First, let’s access the data. I use rtweet to access 1,000 recent Tweets with the #rstats hashtag.

``````library(rtweet)

d <- search_tweets("#rstats", n = 1000)``````

Writing a recursive function

Here is my attempt at writing a recursive function; it takes one argument, `statuses`, which is the status ids for the Tweets a reply is to; the `reply_to_status_id` column in the data collected from rtweet.

``````get_replies_recursive <- function(statuses, existing_data = NULL) {
statuses <- statuses[!is.na(statuses)] # this line removes the NAs, which are very common because most Tweets are not replies
new_data <- lookup_statuses(statuses)

print(paste0("Accessed ", nrow(new_data), " new Tweets"))

if (is.null(existing_data)) {
out_data <- new_data
} else {
out_data <- rbind(new_data, existing_data)
}

if (length(new_statuses) > 0) {
# this is the key line where the function calls itself, but passing new statuses
get_replies_recursive(new_statuses, existing_data = out_data)
} else {
print(paste0("Accessed ", nrow(out_data), " new Tweets in total"))
return(out_data)
}
}``````

Using the function

Using it is simple; you just pass the variable for the status ids for the Tweets a reply is to.

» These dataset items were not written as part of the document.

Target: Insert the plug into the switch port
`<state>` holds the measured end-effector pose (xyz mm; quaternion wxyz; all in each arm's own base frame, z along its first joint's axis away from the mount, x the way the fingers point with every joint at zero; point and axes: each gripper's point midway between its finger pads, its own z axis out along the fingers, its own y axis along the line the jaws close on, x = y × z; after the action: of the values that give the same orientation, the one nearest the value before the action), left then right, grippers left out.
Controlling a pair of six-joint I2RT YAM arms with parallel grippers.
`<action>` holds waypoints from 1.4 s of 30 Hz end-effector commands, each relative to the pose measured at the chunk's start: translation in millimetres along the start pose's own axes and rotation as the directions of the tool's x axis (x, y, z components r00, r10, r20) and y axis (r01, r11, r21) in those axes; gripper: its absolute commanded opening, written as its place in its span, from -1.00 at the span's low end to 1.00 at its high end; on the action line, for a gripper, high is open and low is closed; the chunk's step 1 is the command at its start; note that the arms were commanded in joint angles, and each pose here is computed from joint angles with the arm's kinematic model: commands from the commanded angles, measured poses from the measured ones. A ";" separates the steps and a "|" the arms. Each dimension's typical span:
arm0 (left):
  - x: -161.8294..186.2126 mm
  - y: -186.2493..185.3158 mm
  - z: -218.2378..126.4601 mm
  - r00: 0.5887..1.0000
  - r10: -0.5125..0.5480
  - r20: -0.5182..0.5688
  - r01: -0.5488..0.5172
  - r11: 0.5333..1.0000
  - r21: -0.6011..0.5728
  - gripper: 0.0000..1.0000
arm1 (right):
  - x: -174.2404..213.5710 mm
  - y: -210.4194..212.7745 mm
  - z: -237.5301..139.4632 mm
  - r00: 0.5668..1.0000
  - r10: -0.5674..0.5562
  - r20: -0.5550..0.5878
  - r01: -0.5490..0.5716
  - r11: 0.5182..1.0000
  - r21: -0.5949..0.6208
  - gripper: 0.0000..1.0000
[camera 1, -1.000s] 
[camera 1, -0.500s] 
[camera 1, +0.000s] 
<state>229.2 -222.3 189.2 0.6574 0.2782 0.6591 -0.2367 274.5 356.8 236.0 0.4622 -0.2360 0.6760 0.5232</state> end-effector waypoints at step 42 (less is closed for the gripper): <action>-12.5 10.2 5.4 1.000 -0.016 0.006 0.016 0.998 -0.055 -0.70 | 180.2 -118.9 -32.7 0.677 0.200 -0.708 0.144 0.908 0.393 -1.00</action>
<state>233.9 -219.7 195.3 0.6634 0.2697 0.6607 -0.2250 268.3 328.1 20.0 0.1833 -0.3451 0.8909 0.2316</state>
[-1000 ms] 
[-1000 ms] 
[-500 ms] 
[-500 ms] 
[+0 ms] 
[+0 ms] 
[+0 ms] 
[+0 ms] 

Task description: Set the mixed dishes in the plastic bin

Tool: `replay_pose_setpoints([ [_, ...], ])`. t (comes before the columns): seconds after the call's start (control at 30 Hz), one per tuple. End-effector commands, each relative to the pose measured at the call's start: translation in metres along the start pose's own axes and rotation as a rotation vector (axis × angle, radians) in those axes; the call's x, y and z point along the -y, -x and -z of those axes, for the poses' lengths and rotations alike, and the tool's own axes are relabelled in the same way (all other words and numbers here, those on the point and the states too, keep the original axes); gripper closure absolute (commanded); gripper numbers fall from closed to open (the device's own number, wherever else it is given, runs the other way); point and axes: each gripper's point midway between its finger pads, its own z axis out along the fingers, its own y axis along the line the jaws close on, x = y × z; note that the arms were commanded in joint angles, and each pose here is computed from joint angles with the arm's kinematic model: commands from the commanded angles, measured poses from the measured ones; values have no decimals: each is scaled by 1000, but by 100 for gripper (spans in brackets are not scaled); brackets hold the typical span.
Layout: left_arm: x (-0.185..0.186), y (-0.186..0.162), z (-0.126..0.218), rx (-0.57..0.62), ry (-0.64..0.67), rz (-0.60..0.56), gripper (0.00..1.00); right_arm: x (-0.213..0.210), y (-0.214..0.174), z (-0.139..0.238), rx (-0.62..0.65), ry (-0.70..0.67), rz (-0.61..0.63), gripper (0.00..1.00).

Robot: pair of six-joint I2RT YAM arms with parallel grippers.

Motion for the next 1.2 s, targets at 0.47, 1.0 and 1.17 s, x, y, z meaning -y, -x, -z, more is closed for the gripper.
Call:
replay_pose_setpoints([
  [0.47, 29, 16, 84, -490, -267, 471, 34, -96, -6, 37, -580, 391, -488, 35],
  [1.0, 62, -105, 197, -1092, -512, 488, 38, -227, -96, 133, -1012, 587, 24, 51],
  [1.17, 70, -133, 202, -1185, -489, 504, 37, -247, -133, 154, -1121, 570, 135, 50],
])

``new_replies <- get_replies_recursive(d\$reply_to_status_id)``
``````## [1] "Accessed 17 new Tweets"
## [1] "Accessed 4 new Tweets"
## [1] "Accessed 4 new Tweets"
## [1] "Accessed 3 new Tweets"
## [1] "Accessed 1 new Tweets"
## [1] "Accessed 1 new Tweets"
## [1] "Accessed 1 new Tweets"
## [1] "Accessed 31 new Tweets in total"``````

fin

I’m unsure exactly how much more better (clear, efficient) using recursion is here, compared to the former approach I tried; I think this code is a bit simpler. I am also unsure how generally useful recursion is in real-life programming. Lastly, I’m not sure I did this quite right; I went down a bit of a recursive rabbit holem and the part that is most unusual to me is that the result is something like iteration, arrived at a different way. But, this seemed to work, and I welcome any feedback about it.